What’s a benefit corporation? Is that that same as a B Corp?
These are questions I’m asked often, by employees, customers, and partners. The two terms are admittedly alike and confusing, but hopefully I can shed some light on the differences.
Let’s start with Certified B Corporations or B Corps. These terms are used to describe companies that are certified by the nonprofit B Lab to meet rigorous standards of social and environmental performance, accountability, and transparency. B Corp is to business what Fair Trade certification is to coffee or USDA Organic certification is to milk. These companies complete a demanding, holistic assessment of their business practices, looking at customers, community, workers, governance, and environment. Today, there is a growing community of more than 1,400 B Corps in 42 countries.

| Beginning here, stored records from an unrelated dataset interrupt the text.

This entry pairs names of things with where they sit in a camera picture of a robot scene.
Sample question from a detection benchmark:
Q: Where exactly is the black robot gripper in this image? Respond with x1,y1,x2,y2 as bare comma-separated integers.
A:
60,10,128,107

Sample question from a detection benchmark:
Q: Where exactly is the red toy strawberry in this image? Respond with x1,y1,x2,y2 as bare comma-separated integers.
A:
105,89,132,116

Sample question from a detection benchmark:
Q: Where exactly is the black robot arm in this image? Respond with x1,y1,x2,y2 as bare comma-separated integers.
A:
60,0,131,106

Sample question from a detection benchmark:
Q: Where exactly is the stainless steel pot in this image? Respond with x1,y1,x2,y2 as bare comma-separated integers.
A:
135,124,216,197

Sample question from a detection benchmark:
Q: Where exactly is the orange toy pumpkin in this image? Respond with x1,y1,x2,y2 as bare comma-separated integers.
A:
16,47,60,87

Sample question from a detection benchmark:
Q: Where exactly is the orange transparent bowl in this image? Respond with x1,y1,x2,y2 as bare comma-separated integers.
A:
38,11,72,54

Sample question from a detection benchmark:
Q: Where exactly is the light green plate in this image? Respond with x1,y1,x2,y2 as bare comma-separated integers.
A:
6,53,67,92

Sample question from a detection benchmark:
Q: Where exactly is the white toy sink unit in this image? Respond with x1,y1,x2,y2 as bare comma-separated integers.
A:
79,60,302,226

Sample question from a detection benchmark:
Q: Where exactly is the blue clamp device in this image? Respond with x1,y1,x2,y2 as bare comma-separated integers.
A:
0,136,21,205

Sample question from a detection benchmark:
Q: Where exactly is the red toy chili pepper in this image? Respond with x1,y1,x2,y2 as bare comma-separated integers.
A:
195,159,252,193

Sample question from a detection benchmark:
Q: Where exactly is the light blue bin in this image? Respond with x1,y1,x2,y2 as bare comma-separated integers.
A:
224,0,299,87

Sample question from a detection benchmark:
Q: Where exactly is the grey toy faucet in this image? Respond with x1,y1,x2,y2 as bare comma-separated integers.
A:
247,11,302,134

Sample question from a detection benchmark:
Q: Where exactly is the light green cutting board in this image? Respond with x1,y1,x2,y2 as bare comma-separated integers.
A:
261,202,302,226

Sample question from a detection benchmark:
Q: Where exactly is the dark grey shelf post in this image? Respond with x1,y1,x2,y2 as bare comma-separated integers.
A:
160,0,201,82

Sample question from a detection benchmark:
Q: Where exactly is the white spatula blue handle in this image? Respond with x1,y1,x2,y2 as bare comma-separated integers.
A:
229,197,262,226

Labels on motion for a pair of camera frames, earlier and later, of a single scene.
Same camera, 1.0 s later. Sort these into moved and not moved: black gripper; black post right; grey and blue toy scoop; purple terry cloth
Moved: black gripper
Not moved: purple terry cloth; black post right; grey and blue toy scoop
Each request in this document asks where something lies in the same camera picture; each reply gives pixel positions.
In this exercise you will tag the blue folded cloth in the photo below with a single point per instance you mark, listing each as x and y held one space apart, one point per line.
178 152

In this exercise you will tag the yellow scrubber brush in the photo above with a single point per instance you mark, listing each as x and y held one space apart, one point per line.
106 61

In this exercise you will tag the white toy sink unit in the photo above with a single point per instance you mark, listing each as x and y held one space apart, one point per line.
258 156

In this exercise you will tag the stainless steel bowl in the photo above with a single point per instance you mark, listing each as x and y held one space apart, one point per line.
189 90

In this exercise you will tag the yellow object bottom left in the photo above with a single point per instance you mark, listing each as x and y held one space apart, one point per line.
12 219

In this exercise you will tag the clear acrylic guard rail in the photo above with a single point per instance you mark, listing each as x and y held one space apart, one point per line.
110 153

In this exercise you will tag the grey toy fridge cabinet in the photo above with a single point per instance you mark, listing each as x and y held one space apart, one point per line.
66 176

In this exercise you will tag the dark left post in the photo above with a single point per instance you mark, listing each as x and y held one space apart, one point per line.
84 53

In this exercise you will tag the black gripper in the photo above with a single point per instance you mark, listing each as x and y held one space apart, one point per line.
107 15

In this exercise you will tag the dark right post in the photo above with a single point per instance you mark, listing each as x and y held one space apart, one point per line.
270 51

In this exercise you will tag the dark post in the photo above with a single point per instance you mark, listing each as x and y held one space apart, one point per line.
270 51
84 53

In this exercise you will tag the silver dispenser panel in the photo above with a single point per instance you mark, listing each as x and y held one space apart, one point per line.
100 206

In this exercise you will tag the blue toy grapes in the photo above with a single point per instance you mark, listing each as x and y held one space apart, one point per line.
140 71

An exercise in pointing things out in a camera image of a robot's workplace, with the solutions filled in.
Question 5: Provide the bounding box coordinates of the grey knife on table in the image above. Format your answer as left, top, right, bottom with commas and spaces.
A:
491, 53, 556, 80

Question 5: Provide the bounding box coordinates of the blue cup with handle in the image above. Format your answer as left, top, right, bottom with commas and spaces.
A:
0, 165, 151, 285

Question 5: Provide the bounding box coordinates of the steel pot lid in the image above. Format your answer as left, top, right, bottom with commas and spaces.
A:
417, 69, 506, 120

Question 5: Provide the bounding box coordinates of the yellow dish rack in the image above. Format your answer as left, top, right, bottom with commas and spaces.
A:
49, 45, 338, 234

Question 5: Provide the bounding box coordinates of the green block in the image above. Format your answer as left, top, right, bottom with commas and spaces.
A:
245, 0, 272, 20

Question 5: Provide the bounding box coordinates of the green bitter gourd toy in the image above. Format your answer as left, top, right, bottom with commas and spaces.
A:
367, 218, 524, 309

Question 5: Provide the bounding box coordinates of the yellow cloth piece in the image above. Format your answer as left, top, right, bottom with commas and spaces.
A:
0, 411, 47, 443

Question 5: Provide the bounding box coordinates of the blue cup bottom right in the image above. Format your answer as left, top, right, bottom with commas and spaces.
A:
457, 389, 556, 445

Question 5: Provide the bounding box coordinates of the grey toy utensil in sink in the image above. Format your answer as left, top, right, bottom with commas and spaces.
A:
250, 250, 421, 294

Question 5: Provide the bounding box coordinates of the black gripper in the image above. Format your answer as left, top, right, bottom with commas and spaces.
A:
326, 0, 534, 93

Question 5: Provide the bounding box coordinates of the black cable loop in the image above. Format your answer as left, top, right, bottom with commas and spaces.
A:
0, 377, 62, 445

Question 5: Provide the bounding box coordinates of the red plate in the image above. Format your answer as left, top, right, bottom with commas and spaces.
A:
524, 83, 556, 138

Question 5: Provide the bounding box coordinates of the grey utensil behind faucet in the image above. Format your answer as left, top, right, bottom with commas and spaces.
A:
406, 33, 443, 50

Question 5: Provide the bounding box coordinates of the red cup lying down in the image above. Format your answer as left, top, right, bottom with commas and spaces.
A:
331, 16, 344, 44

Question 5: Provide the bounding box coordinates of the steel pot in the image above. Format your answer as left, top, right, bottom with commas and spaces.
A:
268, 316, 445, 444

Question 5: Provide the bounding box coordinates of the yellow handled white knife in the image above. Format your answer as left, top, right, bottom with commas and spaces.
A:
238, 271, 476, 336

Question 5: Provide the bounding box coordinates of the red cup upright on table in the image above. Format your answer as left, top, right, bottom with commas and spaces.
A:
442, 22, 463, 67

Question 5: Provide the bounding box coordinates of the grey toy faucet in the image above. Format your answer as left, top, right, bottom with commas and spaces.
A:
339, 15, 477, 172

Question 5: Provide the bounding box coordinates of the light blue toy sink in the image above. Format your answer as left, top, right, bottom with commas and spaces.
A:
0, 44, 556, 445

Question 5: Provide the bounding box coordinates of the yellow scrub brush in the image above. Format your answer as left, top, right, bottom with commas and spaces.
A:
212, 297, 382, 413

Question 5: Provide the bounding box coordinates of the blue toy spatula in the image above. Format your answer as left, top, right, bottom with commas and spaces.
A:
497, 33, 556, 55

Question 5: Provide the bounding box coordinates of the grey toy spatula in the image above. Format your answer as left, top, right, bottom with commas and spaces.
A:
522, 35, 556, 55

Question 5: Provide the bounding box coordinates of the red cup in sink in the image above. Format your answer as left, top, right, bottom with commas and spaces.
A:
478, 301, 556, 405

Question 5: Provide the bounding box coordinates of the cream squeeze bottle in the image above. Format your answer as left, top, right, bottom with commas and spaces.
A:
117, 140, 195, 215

This is related to, but different than, benefit corporations. A benefit corporation is a new legal tool that commits a corporation to higher standards of purpose, accountability, and transparency. This provision allows companies to pursue financial profit alongside social and environmental goals. In contrast, in a traditional corporation, other goals are secondary to profit. Currently, benefit corporation legislation is available in 31 U.S. jurisdictions, including Minnesota (though legislation does vary by state). Nationally, there are over 3,000 benefit corporations.
Companies may become either a Certified B Corp or a benefit corporation, neither, or they may elect to become both, like Sunrise Banks.